"Comrades mine and I in the midst, and their memory ever to keep, for the dead I loved so well,
For the sweetest, wisest soul of all my days and lands—and this for his dear sake,
Lilac and star and bird twined with the chant of my soul,
There in the fragrant pines and the cedars dusk and dim."

This is real poetry, and yet while we yield to the charm we are conscious that it is made up of the old familiar elements.

Tennyson's apology to a utilitarian age was not needed:—

"Perhaps some modern touches here and there
Redeemed it from the charge of nothingness."

The "modern touches" we can spare. The modern life we have always with us; but it is a rare privilege to enjoy the best things of the past. It is the poet who is the minister of this fine grace. The historian tells us what men of the past did, the philosopher tells us how their civilizations developed and decayed; we smile at their superstitions, and pride ourselves upon our progress. But the ethereal part has vanished, that which made their very superstitions beautiful and cast a halo over their struggles. These are the elements out of which the poet creates his world, into which we may enter. In the order of historic development chivalry must give way before democracy, and loyalty to the king must fade before the increasing sense of liberty and equality; but the highest ideals of chivalry may remain. Imaginative and romantic poetry has this high mission to preserve what otherwise would be lost. It lifts the mind above the daily routine into the region of pure joy. Whatever necessary changes take place in the world we find, in

"All lovely tales which we have heard or read,
An endless fountain of immortal drink,
Pouring unto us from the heaven's brink."

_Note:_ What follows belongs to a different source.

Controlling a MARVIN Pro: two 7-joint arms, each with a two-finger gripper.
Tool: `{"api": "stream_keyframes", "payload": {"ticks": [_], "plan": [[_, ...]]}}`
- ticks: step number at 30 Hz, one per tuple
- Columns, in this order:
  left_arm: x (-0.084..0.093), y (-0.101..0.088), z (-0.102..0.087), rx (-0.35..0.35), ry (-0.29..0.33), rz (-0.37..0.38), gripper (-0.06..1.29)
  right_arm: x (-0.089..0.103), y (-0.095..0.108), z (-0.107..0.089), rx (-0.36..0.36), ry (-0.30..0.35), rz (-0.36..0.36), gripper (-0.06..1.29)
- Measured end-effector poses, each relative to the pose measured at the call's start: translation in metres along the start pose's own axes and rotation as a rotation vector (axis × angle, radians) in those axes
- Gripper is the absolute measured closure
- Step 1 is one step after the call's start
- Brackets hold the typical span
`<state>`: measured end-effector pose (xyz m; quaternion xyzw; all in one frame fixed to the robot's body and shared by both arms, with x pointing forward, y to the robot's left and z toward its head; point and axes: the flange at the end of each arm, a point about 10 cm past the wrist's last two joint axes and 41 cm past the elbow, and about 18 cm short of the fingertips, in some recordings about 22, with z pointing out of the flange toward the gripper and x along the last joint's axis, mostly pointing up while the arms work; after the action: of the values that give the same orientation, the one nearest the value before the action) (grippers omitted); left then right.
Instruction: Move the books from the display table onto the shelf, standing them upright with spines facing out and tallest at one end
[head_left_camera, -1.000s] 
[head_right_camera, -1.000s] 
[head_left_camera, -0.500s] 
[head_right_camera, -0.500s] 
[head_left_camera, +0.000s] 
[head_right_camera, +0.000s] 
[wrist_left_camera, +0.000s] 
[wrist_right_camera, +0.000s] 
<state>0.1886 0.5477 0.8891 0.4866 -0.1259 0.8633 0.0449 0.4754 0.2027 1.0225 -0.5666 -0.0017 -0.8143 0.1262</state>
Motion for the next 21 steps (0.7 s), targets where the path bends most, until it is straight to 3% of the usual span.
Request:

I have said that one may be a true poet without having any very important thought to communicate, but it must be said that most of the great poets have been serious thinkers as well. They have had their philosophy of life, their thoughts about nature and about human duty and destiny. It is the function of the poet not only to create for us an ideal world and to fill it with ideal creatures, but also to reveal to us the ideal element in the actual world.

"I do not know what poetical is," says Audrey. "Is it honest in deed and word? Is it a true thing?" We must not answer with Touchstone: "No, truly! for the truest poetry is the most feigning."

The poetical interpretation of the world is not feigning; it is a true thing,—the truest thing of which we can know. The grace and sublimity which we see through the poet's eyes are real. We must, however, still insist on our main contention. The poet, if he is to hold us, must always be a poet. His thought must be in solution, and not appear as a dull precipitate of prose. He may be philosophical, but he must not philosophize. He may be moral, but he must not moralize. He may be religious, but let him spare his homilies.